The Black Dahlia never feels as if its ingredients aren't part of the same movie, but those ingredients don't exhibit enough teamwork to take this story to a satisfying dramatic destination. This is, like so many noir movies about L.A., a story about a city built on impurities hidden beneath the surface. Even if we know the story by heart, its black revelations should still sting, if not like a punch in the gut then at least like a pinch to remind us of the reality of human beings driven by corrupt motives and selfish or twisted desires. De Palma's movie, though, languishes in its flourishes -- although the style amps the attractiveness of individual scenes, it undercuts believability across the whole. It feels like Chinatown with more color but less urgency.
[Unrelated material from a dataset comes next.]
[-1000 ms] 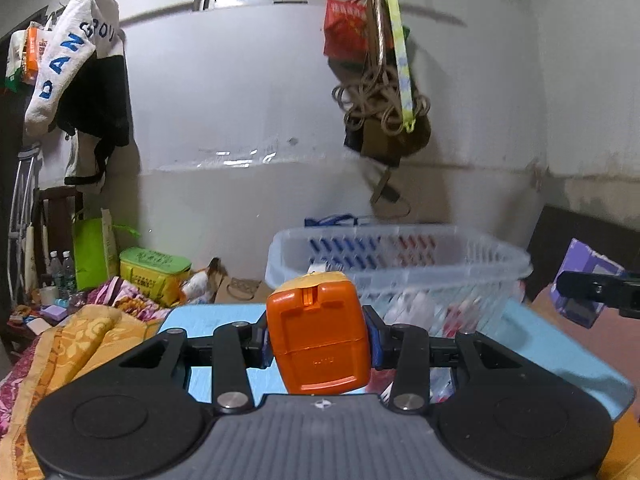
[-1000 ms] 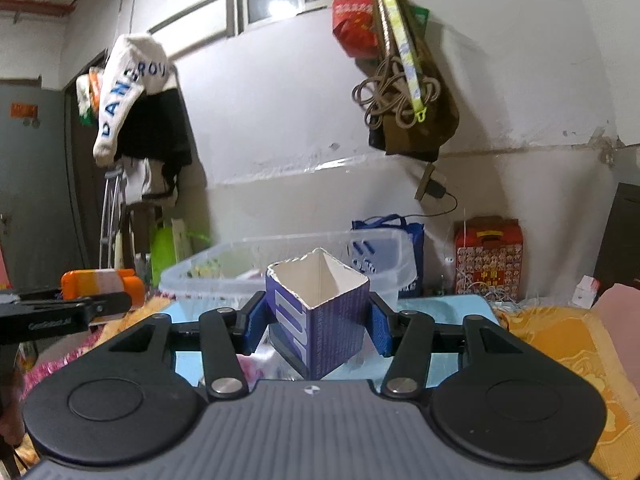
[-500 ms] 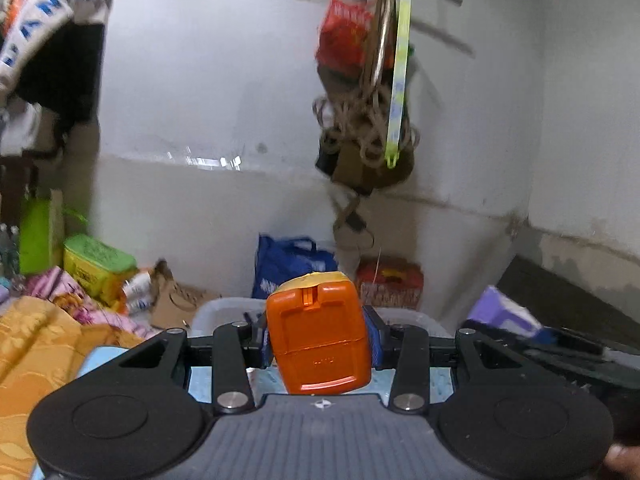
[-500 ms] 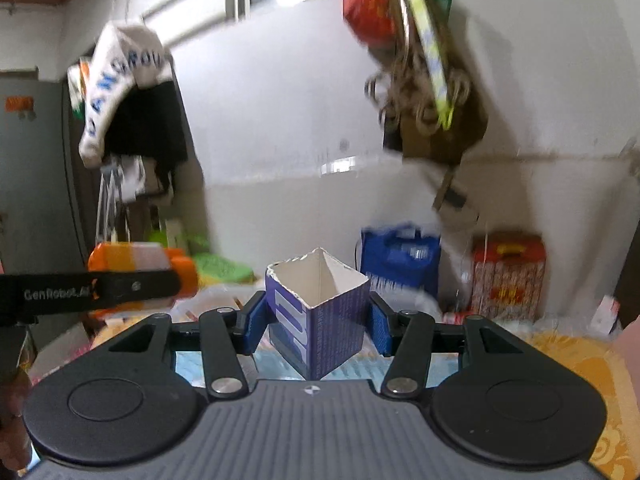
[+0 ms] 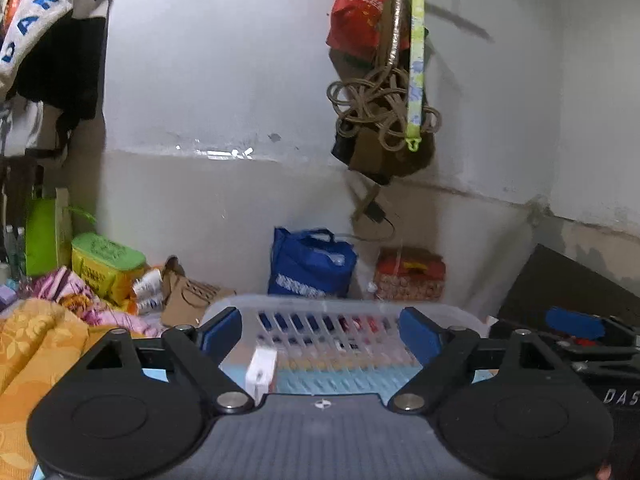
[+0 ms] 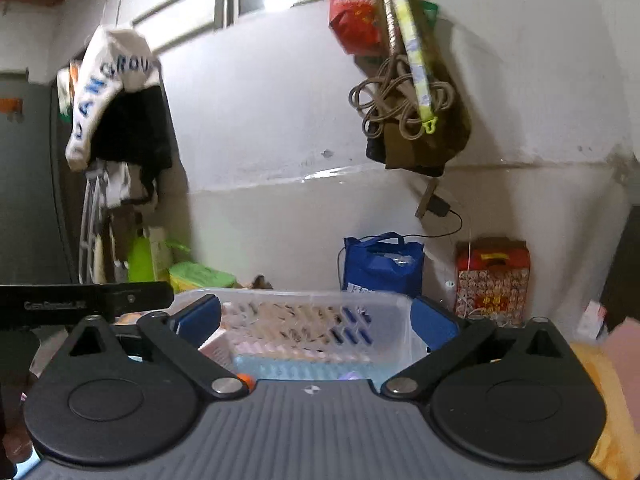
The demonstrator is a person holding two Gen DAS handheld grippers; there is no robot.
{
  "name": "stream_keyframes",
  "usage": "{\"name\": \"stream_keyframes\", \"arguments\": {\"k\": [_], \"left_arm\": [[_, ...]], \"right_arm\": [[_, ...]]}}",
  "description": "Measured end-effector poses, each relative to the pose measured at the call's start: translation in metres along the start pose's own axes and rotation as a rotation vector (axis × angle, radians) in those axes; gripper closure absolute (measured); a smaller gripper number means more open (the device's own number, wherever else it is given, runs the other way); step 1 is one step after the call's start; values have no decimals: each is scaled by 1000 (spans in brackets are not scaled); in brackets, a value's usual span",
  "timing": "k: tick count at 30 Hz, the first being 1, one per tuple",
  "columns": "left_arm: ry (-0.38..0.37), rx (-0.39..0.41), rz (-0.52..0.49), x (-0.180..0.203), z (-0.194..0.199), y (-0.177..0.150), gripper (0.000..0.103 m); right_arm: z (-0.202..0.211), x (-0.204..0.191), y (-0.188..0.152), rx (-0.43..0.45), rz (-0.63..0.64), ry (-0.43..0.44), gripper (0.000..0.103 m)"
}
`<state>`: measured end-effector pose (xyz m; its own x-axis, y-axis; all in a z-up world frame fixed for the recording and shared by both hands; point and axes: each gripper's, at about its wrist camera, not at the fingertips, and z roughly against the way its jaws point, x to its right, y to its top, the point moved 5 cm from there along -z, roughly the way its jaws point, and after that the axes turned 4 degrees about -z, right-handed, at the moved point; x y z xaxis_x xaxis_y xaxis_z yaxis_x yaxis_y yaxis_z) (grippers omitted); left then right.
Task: Organize objects
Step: 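Carry the carton and pill bottle over the basket and release both, then grasp the red wrapped ball with the right tool while the left tool grasps the KENT box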
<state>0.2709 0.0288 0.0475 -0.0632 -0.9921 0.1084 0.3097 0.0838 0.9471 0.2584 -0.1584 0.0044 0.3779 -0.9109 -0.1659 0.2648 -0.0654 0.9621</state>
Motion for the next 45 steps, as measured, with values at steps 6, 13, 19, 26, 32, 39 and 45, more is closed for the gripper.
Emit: {"name": "stream_keyframes", "arguments": {"k": [6,13,19,26,32,39,45], "left_arm": [[-73,-53,-28,2,54,-66,11],[-50,-187,151,-33,35,-115,15],[-104,-213,106,-20,30,-121,16],[-132,-289,155,-10,12,-136,17],[-119,-309,168,-15,9,-146,16],[-19,-257,47,-6,22,-139,26],[17,-255,15,-20,31,-139,26]], "right_arm": [[41,6,-71,-102,-79,23,0],[18,6,-101,-248,-21,-78,9],[7,-5,-117,-285,30,-55,31],[10,-1,-122,-299,-18,-35,35],[3,3,-128,-325,-36,-22,42],[3,-2,-132,-346,14,-22,57],[3,-5,-133,-336,45,-28,56]]}}
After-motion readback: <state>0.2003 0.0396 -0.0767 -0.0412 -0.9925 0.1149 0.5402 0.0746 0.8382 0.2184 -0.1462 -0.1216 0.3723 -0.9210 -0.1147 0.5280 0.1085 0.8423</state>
I also think the path of the story creates a missed opportunity. The case of the "Black Dahlia," as Short was posthumously nicknamed, derives much of its fascination from a primal paradox within men -- a simultaneous desire to both harm and protect women (both of which, I believe, represent an urge to suppress women). I think a movie about the investigation of a woman who was found, for heaven's sake, cut in half and disemboweled might've led to some observed insights about how men view women, and how that can generate such sensationalism (if it was a man, and not the young and attractive Short, would this story get even half the attention?).
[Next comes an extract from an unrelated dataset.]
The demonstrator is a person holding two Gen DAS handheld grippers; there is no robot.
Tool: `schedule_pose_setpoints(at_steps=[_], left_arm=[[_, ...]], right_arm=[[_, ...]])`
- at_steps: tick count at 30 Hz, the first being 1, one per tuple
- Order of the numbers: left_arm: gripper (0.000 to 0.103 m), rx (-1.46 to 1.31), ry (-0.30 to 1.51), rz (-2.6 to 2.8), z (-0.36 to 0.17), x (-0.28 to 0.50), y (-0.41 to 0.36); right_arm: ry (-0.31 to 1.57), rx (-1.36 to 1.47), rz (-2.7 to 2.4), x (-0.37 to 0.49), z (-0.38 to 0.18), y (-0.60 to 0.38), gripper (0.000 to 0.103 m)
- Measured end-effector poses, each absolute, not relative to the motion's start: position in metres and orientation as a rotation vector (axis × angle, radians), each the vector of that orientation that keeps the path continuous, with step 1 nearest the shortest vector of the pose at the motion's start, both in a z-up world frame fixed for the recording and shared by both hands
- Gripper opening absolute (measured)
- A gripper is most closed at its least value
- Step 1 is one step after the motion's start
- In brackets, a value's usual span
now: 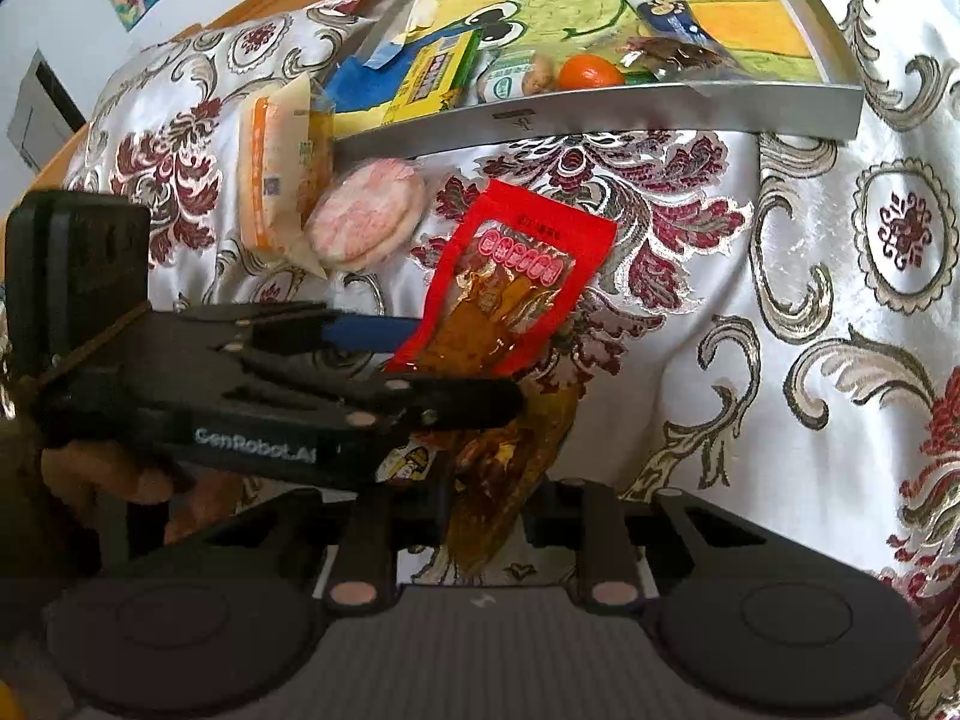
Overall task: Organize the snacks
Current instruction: 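Lift the red pack with the left tool while the right tool lifts the gold pack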
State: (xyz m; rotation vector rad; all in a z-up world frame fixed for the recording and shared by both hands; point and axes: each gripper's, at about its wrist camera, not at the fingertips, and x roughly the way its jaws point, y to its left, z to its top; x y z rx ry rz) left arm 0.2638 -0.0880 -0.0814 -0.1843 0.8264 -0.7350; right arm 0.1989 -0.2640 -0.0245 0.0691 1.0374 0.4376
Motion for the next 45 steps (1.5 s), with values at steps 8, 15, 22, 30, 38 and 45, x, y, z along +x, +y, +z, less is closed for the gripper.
schedule_pose_setpoints(at_steps=[8,15,22,30,38,45], left_arm=[[0.052,-0.164,0.857,-0.656,-0.081,0.27,-0.085],[0.031,-0.116,0.846,-0.581,-0.074,0.253,-0.082],[0.023,-0.193,0.915,-0.519,-0.076,0.237,-0.063],[0.05,-0.147,0.84,-0.55,-0.075,0.233,-0.071],[0.079,0.029,0.785,-0.592,-0.074,0.235,-0.101],[0.076,0.22,0.766,-0.602,-0.085,0.232,-0.126]], right_arm=[[1.028,0.078,0.434,0.201,-0.027,-0.263,0.025],[0.944,0.02,0.413,0.198,-0.021,-0.257,0.018],[0.879,-0.043,0.378,0.19,-0.013,-0.254,0.018],[0.84,0.024,0.338,0.186,-0.003,-0.269,0.018],[0.813,0.067,0.296,0.195,0.003,-0.281,0.018],[0.805,0.104,0.267,0.203,0.002,-0.291,0.018]])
But The Black Dahlia actually spends more of its time creating a competitive environment for its women -- i.e., competitive with each other. It overshadows the psychological struggles of the men in regards to women -- Bleichert's passive presence underplays the dilemmas of his attachments to Kay and Madeleine, and a late revelation about Blanchard just passes by. Meanwhile, Short's actress associates exhibit cattiness, lesbianism is perceived as a sleazy domination exercise, and the film climaxes with a heavy dose of female poison. The implication is that this feminine competitiveness is what eventually led to Short's horrific death -- it's a scenario I have a hard time digesting in a movie that already doesn't feel as serious as it should be to begin with.

(Released by Universal Pictures and rated "R" for strong violence, some grisly images, sexual content and language.)